Uncorrelated Macro strategies posted mixed performance for the month led by quantitative, trend-following CTA strategies, as volatility evolved and uncertainty remained regarding the near-term path of interest rates. The investible HFRI 500 Macro Index gained +0.3% for the month, while the HFRI Macro (Total) Index fell -0.16%. The HFRI 500 Macro: Systematic Diversified Index advanced +0.9% in May, while the HFRI 500 Trend Following Index added +0.5%.
Equity Hedge funds, which invest long and short across specialized sub-strategies, posted narrow declines in May, as gains in Technology concentrated in Semiconductors and AI were offset by losses in Energy and Financials sub-strategies. The HFRI Equity Hedge (Total) Index was nearly flat for the month, falling only -0.03%, while the investable HFRI 500 Equity Hedge (Total) Index lost an estimated -0.3%. EH sub-strategy gains were led by the HFRI 500 EH: Technology Index, which surged +4.5% in May, while the HFRI 500 EH: Fundamental Growth Index added +0.7%. Offsetting these gains, the HFRI 500 Energy/Basic Materials Index declined -2.0% for the month, while the HFRI 500 EH: Multi-Strategy Index fell -1.9%.

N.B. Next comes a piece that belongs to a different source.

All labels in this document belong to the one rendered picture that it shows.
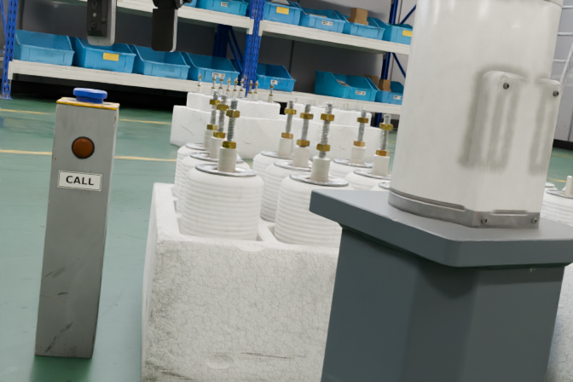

Event-Driven strategies, which often focus on out-of-favour, deep value equity exposures and speculation on M&A situations, also declined in May despite a gain in Shareholder Activist strategies, as financial risk shifted from regional banks to broader economic uncertainty. The investable HFRI 500 Event-Driven Index declined -1.8% (estimated), while the HFRI 400 Event-Driven (Total) Index declined an estimated -2.0% for the month. ED sub-strategy performance was led by the HFRI ED: Activist Index, which surged an estimated +1.5% in May. This was offset by losses in the HFRI 500 ED: Special Situations Index, which fell an estimated -3.1%, and the HFRI ED: Merger Arbitrage Index, which declined -2.3% for the month.
Liquid Alternative UCITS strategies also posted mixed performance in May, with the HFRX Global Index declining -0.5%; strategy performance was led by the HFRX Macro Index, which gained +0.9%, and the HFRX Equity Hedge Index, which added +0.3% for the month. The HFRI Diversity Index declined an estimated -0.5% in May, while the HFRI Women Index fell -0.25%.